We calculated the F1-scores for each network architecture and compared the detection accuracy.
Table 12 presents the F1-scores for the conventional U-Net, improved U-Net #1, and improved U-Net #2. The accuracy is better when this score is closer to 1. The comparison of the values in the table shows that the conventional U-Net presents the best score, and the improved U-Net #2 has similar scores. The evaluation based on F1-score indicates that the conventional U-Net and the improved U-Net #2 present similar performance in our application.
3.2. Learning U-Net #1 Based on Incomplete Labeling
Figure 11 displays the segmentation results of a colorant microscope image with a small number of particles with incomplete labeling data used as the ground truth data. The results of training using the original ground truth data and labeled data in which particles smaller than 200 px are removed indicate that despite the presence of noise, the particle regions can be correctly detected.
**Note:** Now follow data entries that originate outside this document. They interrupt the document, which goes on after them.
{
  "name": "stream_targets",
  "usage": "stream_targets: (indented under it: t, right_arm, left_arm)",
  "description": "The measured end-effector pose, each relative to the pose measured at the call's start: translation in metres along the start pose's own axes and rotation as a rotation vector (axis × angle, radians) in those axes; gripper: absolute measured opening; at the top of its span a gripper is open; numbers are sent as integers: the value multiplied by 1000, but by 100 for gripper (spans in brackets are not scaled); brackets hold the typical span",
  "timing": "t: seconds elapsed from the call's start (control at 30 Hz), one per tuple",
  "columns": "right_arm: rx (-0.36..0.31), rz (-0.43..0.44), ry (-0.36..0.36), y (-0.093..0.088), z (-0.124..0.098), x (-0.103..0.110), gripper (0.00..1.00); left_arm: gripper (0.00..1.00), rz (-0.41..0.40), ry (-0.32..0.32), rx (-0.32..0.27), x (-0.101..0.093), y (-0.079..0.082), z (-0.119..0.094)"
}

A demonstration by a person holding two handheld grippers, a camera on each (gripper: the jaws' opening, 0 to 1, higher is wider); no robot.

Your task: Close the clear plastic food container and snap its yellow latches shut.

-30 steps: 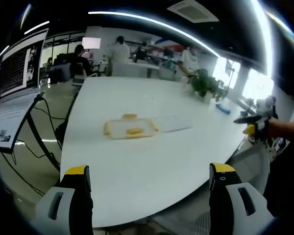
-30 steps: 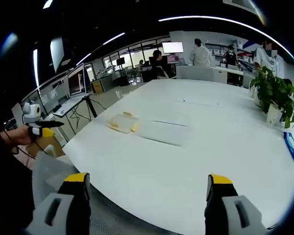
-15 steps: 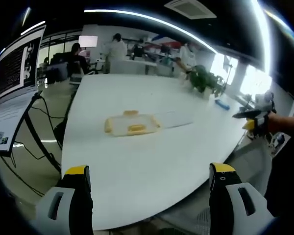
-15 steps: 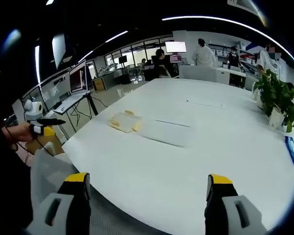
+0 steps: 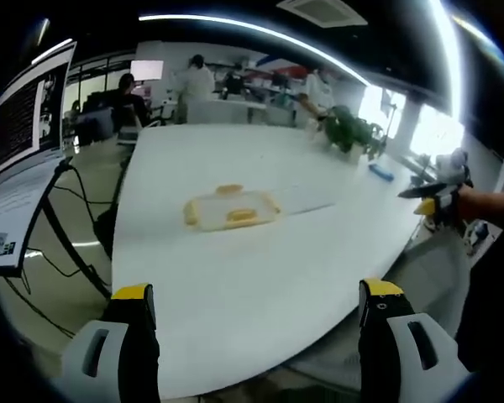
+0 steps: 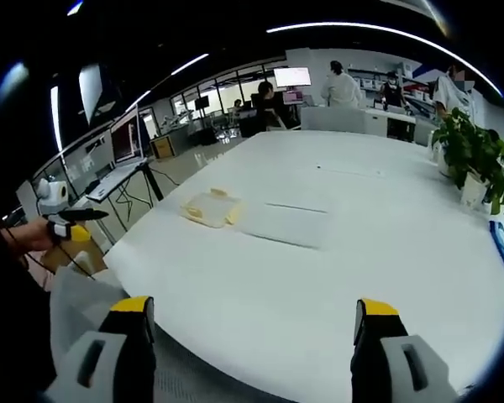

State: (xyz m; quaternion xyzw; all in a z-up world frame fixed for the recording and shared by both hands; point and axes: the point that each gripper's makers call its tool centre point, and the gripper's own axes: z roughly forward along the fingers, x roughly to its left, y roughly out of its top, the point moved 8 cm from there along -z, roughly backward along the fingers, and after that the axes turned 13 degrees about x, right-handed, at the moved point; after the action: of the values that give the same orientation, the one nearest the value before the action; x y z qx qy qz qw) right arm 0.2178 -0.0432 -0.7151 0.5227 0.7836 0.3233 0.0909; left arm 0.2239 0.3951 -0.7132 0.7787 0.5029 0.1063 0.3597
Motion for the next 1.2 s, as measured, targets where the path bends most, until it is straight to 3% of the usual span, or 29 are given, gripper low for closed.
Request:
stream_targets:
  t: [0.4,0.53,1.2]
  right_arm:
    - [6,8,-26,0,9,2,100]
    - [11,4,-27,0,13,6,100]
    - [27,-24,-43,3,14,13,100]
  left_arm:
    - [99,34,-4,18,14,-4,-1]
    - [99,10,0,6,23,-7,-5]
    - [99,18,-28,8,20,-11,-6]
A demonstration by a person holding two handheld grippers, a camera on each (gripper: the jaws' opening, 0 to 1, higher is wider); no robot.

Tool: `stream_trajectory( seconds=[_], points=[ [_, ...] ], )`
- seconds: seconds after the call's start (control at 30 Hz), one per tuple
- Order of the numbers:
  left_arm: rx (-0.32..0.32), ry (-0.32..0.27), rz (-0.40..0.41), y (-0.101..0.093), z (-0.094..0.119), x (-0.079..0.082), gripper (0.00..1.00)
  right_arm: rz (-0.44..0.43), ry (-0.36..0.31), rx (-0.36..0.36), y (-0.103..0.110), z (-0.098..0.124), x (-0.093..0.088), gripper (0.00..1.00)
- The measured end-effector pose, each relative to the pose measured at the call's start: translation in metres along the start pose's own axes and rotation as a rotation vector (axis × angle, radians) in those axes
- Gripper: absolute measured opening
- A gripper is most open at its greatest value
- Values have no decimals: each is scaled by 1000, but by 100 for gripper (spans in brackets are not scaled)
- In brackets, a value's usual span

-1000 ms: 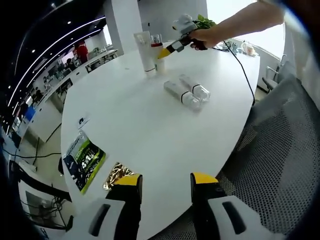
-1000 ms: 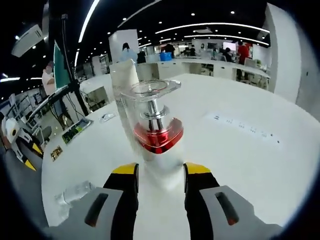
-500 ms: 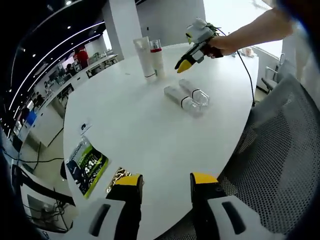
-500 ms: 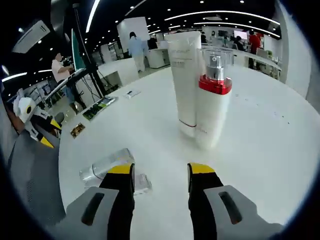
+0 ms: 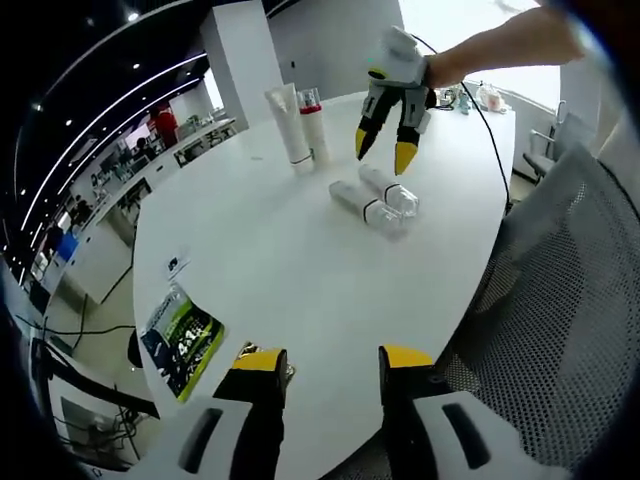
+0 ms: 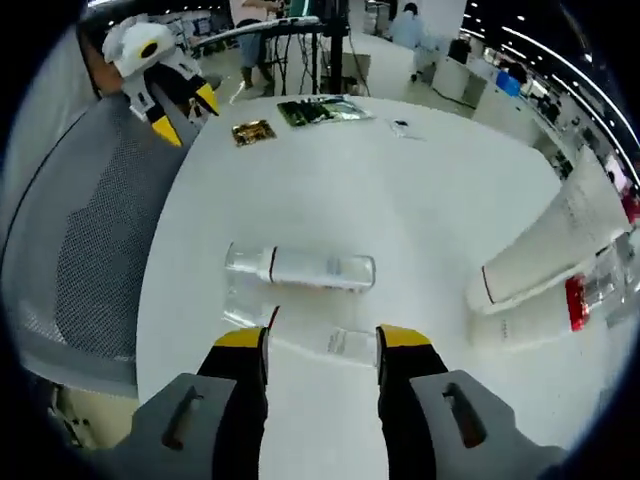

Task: Arrange the skincare products in the storage area until every visible bottle or jar stands upright without overlapping.

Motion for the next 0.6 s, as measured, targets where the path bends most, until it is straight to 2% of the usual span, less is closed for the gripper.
stream_trajectory(
  seconds=[0.07, 0.1, 0.17, 0.27, 0.43, 0.47, 0.53, 0.6],
  points=[
    [0, 2, -2, 0, 0, 0, 38, 80, 62, 34, 2, -3, 2, 44],
    [0, 3, -2, 0, 0, 0, 38, 150, 96, 61, 3, -4, 3, 44],
    [-2, 4, -5, 0, 1, 0, 37, 210, 148, 87, 4, -7, 4, 44],
    [-4, 0, -7, -1, 1, 0, 37, 333, 228, 163, 10, -16, 7, 43],
    [-16, -3, -14, -2, 1, 1, 37, 500, 348, 270, 17, -31, 4, 36],
    [-17, -3, -16, -2, 0, 1, 37, 558, 387, 279, 17, -33, 3, 35],
    [-20, -3, -19, -3, 0, 1, 37, 543, 411, 298, 19, -37, 1, 32],
    [-24, -1, -22, -3, 0, 1, 37, 521, 408, 310, 21, -41, -1, 30]
  ],
)
Point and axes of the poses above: the point that each gripper's makers call its tool centre point, and the gripper's own axes: z roughly backward along the fingers, y roughly to its left, x roughly out of its top, the point moved 9 cm from there along z, roughly backward along the fingers, and after that the axes turned 14 degrees about -y, right-handed, at the moved point
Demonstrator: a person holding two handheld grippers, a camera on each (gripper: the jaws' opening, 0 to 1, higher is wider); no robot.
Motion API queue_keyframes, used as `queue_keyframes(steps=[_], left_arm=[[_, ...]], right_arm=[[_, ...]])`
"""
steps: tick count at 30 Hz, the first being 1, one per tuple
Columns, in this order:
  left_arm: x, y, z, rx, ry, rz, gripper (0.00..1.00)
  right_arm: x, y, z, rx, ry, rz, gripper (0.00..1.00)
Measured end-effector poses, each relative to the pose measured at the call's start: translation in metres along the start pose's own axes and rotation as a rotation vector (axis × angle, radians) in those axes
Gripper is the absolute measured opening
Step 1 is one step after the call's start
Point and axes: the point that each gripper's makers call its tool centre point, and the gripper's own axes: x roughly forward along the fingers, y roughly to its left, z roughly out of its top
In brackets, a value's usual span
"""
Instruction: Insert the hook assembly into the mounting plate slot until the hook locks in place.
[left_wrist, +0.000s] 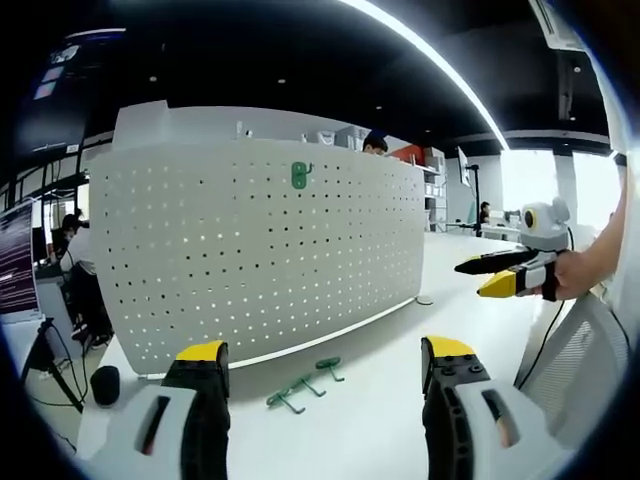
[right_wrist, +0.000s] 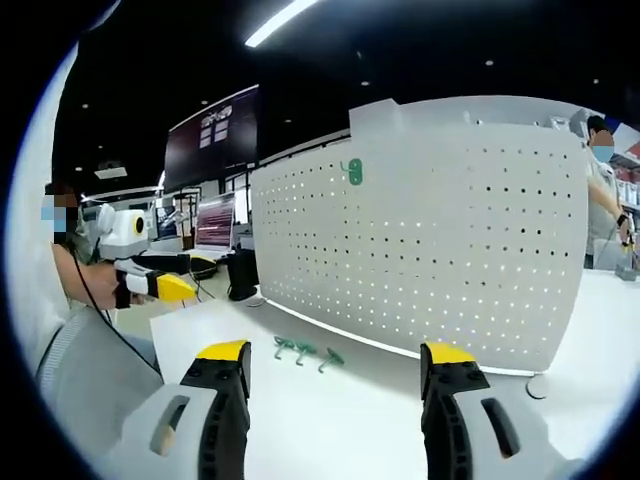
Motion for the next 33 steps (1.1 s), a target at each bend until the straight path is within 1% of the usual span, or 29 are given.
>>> queue_keyframes(steps=[3, 7, 9, 12, 33], left_arm=[[0.0, -0.001, -0.001, -0.003, 0.004, -0.003, 0.81], [0.001, -0.002, -0.006, -0.009, 0.018, -0.008, 0.81], [0.001, -0.001, -0.006, -0.013, 0.021, -0.007, 0.81], [0.001, 0.001, -0.007, -0.02, 0.024, -0.002, 0.81], [0.0, -0.001, -0.01, -0.016, 0.037, -0.01, 0.8]], right_arm=[[0.001, 0.001, -0.003, 0.009, 0.01, 0.008, 0.69], [0.004, 0.006, -0.011, 0.015, 0.04, 0.026, 0.7], [0.005, 0.009, -0.011, 0.002, 0.042, 0.033, 0.7], [0.005, 0.011, -0.013, 0.009, 0.051, 0.039, 0.7], [0.004, 0.009, -0.019, 0.03, 0.076, 0.037, 0.69]])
The results of training using labeling data in which particles smaller than 400 px are removed are similar to the correct answers; however, certain small particles are not detected. In the training using labeling data in which particles smaller than 600 px are removed, the number of undetected particles is larger than that in the other cases.
Figure 12 shows the segmentation results of a colorant microscope image with a large number of particles, with incomplete labeling data used as the ground truth data. When the training is performed using the original ground truth data and labeled data in which particles smaller than 200 and 400 px are removed, the particle regions are correctly detected. However, several small particles are not detected when labeling data in which particles smaller than 400 px are removed are used. In the training using labeling data in which particles smaller than 600 px are removed, the number of undetected particles is larger than that in the other cases, which is undesirable.
Table 13 and
Table 14 present the segmentation-accuracy values obtained using U-Net #1 for colorant microscopic images with a small and large number of particles, respectively, with incomplete labeling data used as the supervised data. The accuracy is comparable for all the labeled data. However, when labeling data in which particles smaller than 400 px and 600 px are removed are used, the precision is higher, and recall is lower.
The F1-score was calculated to compare the accuracy of learning when using incomplete labeling data. As shown in
Table 15, the F1-score is highest for learning when using data with particles smaller than 200 px removed, both for a small and large number of particles. This result demonstrates that removing particles smaller than 200 px when creating the ground-truth images does not affect the learning results and simplifies the creation of the dataset.